Copy each line of the following material that has the string "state".

=== DATA SECTION ===

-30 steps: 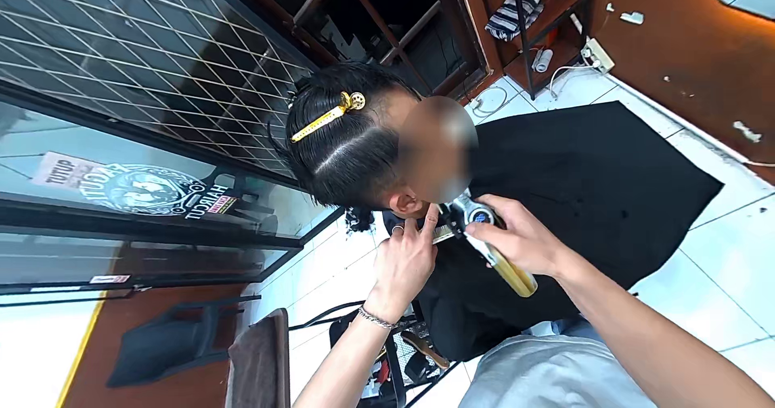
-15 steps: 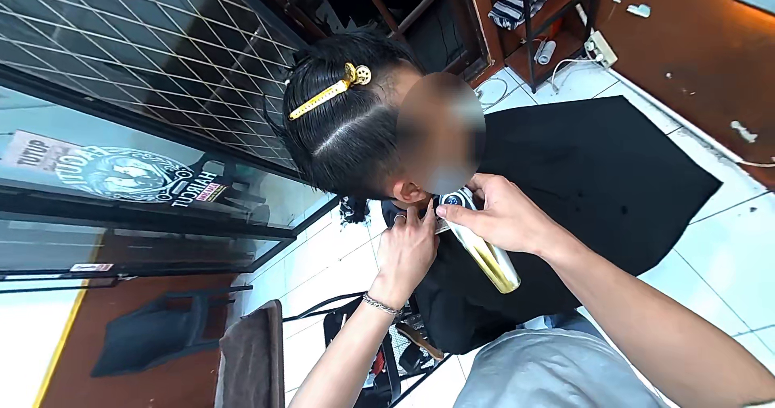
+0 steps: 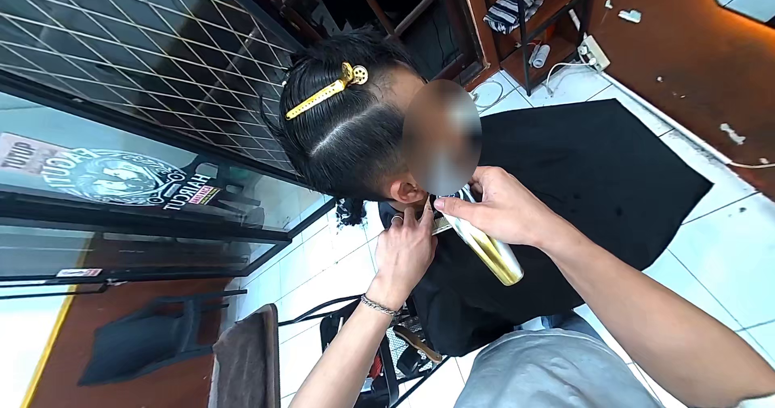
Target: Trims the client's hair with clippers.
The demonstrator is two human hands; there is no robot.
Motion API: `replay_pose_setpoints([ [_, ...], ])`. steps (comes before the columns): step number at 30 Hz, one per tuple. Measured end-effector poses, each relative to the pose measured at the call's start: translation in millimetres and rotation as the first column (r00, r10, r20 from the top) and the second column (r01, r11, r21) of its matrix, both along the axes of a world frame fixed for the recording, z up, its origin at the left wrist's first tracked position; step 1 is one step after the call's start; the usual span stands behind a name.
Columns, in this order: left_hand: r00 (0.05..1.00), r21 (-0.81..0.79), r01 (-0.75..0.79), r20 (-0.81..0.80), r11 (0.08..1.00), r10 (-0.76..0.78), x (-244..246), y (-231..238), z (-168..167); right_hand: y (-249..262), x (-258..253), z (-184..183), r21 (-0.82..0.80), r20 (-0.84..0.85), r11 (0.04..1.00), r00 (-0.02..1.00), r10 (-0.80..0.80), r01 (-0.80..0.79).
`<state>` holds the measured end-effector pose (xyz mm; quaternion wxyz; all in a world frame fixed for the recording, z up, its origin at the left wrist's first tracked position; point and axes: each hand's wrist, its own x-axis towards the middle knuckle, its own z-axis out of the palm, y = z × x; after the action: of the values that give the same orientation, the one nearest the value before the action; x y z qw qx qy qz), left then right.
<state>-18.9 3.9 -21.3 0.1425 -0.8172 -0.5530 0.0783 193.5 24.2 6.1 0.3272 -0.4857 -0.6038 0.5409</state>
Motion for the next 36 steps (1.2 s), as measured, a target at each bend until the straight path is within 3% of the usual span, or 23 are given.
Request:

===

→ **WRITTEN ANSWER**
`<state>` holds the measured end-effector pose (xyz mm; quaternion wxyz; all in a world frame fixed for the recording, z up, its origin at the left wrist's first tracked position; point and axes: each hand's wrist, its own x-axis towards the middle knuckle, its own z-axis out of the palm, y = z × x; after the action: of the values that give the same orientation, the one nearest the value before the action; x y z qw qx qy qz), left then right.
<state>-18.9 3.9 -21.3 0.1425 -0.8172 -0.5530 0.0783 193.5 24.2 6.1 0.3272 -0.4857 -0.6038 0.5409</state>

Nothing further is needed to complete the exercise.